Pimento Cheese Sandwich
Pimento cheese sandwiches are the South's most iconic sandwiches, even served famously at the Masters Golf Tournament in Augusta, Georgia, each year. The spread is relatively simple: sharp cheddar cheese mixed with lightly spicy pimento peppers, cream cheese, and mayonnaise, all liberally slathered on white bread. It is a spread practically unknown to the rest of the nation, but essential in the South.
Yet, pimento cheese is not Southern in origin. Pimentos, which is a type of sweet pepper related to the bell pepper, were imported from Spain in cans until 1908. Emily Wallace, a graduate student at the University of North Carolina at Chapel Hill, believes that a 1910 book, "Fancy Cheese in America," contains the first pimento cheese recipe, consisting of mixing New York's Neufchâtel cheese with diced pimentos. The recipe came from a Danish immigrant to New York.
While some may argue that Florida isn't really a part of the Southeast but rather its own separate entity, the Cuban sandwich’s origin remains unknown and contested to this day. Some believe the Cuban was created in Cuba, and others claim that the sandwich’s origin was in Tampa, Florida.
In the late 1880s, huge groups of Cubans immigrated to Tampa, settling in the Ybor neighborhood. Coffee carts shuttled coffee and the pressed sandwiches to factory's female workers since women were discouraged from going to the general cafeterias. The city council of Tampa even declared the Cuban as Tampa’s signature sandwich in 2012.

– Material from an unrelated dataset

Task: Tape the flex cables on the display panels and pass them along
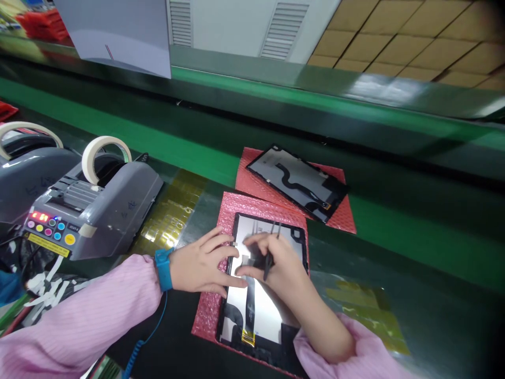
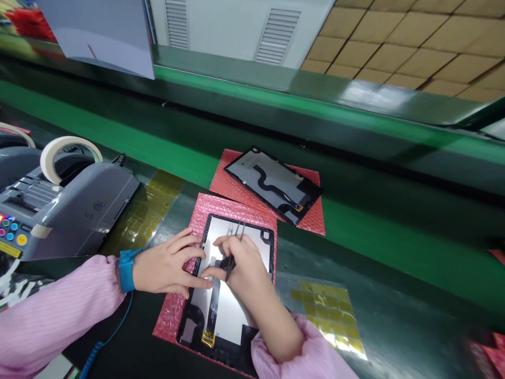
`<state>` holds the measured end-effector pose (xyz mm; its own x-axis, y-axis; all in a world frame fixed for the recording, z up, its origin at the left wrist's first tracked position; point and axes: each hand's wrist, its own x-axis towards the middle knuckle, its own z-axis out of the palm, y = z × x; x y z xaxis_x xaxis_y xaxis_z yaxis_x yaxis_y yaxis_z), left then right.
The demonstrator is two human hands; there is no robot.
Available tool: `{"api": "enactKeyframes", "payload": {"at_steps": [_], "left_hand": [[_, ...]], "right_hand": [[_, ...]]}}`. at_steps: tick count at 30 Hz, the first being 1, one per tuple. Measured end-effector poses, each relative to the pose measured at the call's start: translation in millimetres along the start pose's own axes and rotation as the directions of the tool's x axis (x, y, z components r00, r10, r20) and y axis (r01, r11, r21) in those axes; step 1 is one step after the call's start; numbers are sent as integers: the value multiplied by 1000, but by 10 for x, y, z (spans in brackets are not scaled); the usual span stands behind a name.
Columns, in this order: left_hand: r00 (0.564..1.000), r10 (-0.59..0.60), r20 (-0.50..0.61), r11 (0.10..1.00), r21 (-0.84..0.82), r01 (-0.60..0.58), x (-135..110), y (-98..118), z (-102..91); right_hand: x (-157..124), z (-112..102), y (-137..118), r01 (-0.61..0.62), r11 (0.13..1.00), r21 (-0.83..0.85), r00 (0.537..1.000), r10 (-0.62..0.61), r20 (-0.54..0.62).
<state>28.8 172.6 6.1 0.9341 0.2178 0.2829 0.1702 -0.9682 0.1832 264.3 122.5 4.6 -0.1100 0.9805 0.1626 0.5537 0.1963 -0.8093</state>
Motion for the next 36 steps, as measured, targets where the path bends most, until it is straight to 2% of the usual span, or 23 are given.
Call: {"api": "enactKeyframes", "payload": {"at_steps": [4,10,13,16,18,20,22,24,27,31,34,36], "left_hand": [[1000,-19,10,1000,3,19,-45,2,14],[998,-59,13,998,-4,59,-51,84,-22],[993,-103,49,994,-11,104,-39,235,-65],[991,-84,104,991,-95,94,-37,404,-55],[990,-62,124,982,-169,83,-39,483,-13],[989,-60,133,972,-217,88,-38,524,33],[989,-65,133,965,-242,96,-36,540,66],[988,-69,140,960,-259,104,-37,548,82],[982,-92,168,953,-272,136,-39,565,87],[966,-120,228,945,-274,182,-29,586,84],[957,-141,253,944,-257,207,-21,593,93],[957,-149,247,945,-251,212,-14,590,111]], "right_hand": [[146,6,22,-51,993,-104,988,34,-153],[237,60,15,-149,975,-167,952,96,-290],[237,-129,65,-172,969,-177,929,99,-358],[233,-462,183,-182,953,-242,911,70,-407],[285,-680,286,-148,932,-330,935,23,-354],[404,-859,392,-65,905,-420,975,-32,-219],[576,-1002,493,33,877,-479,995,-72,-64],[765,-1126,582,121,857,-502,992,-95,76],[1008,-1267,679,229,837,-496,963,-122,240],[1186,-1286,699,293,823,-487,941,-156,302],[1246,-1195,644,298,827,-477,945,-184,271],[1291,-1154,595,281,835,-473,956,-202,211]]}}
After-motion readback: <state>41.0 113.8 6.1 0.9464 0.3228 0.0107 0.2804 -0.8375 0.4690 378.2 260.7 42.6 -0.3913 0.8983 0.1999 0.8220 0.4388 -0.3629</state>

It is generally agreed that the Cuban sandwich includes Cuban bread, mustard, sliced roast pork, glazed ham, swiss cheese, and thinly sliced dill pickles. Tampa residents typically include salami layered in with the other meats, while those in Southern Florida leave this ingredient out. Some even include mayonnaise, lettuce, and tomato, but many believe these additions would not make a “true” Cuban sandwich.
Every year, Tampa hosts a Cubano festival where entrants compete for the best-pressed sandwich. USA Today's 10Best has named Michelle Faedo's On the Go as the best Cuban sandwich in Tampa.
Southern Tomato Sandwich
The Southern tomato sandwich is exactly that: a juicy slice of tomato layered on mayonnaise on top of white bread. That's it. No meat, no lettuce, nothing fancy.
The key is its simplicity and finding delicious, seriously fresh tomatoes found in the peak of summer from gardens in the South, where tomatoes are so plentiful that gardeners push them on their neighbors. The tomato is traditionally cut thickly, layered with Duke's Mayonnaise (a Southern institution) and placed between two slices of white bread. Juice dripping is perfectly acceptable and eating it over the sink is often the norm.
The tomato sandwich is Duke’s signature recipe, “the quintessential meal that Duke’s graces,” Duke's associate brand manager Erin Corning says—above all, because “it doesn’t require a whole lot of instruction.” Duke's mayonnaise contains no sugar, allowing the sweetness of the tomato to shine in this very simple and iconic sandwich.